═════ Exercise inputs ═════
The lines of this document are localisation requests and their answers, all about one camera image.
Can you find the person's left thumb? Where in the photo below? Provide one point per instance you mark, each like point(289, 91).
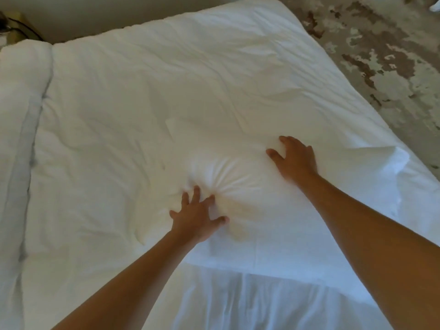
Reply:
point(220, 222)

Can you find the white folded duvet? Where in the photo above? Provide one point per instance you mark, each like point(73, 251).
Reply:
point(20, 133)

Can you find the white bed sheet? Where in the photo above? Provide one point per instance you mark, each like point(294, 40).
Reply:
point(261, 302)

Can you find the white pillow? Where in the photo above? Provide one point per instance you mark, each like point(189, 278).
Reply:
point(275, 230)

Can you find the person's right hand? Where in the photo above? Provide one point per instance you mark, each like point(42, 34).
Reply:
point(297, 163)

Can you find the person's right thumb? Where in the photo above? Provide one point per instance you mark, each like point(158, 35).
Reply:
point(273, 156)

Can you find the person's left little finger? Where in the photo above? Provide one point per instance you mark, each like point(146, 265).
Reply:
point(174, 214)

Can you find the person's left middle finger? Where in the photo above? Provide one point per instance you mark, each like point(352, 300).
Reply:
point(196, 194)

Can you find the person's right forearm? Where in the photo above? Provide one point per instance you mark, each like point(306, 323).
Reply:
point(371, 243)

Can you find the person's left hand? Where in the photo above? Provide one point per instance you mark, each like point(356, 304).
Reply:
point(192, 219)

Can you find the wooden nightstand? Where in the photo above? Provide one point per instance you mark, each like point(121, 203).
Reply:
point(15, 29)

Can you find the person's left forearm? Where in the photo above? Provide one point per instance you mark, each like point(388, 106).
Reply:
═════
Your answer should be the lines of the records that hold the string "Provide".

Exercise output.
Can you find the person's left thumb? Where in the photo below? Provide one point per instance you mark, each like point(289, 91).
Can you find the white folded duvet? Where in the photo above? Provide one point per instance you mark, each like point(73, 251).
Can you find the white bed sheet? Where in the photo above? Provide one point per instance you mark, each like point(294, 40).
Can you find the white pillow? Where in the photo above? Provide one point per instance you mark, each like point(189, 278).
Can you find the person's right hand? Where in the photo above? Provide one point per instance you mark, each like point(42, 34).
Can you find the person's right thumb? Where in the photo above? Provide one point per instance you mark, each like point(158, 35).
Can you find the person's left little finger? Where in the photo above? Provide one point per instance you mark, each like point(146, 265).
Can you find the person's left middle finger? Where in the photo above? Provide one point per instance you mark, each like point(352, 300).
Can you find the person's right forearm? Where in the photo above? Provide one point per instance you mark, each like point(306, 323).
Can you find the person's left hand? Where in the photo above? Provide one point per instance you mark, each like point(356, 304).
Can you find the wooden nightstand? Where in the photo above? Provide one point per instance you mark, each like point(121, 203).
Can you find the person's left forearm? Where in the photo above? Provide one point per instance you mark, each like point(388, 106).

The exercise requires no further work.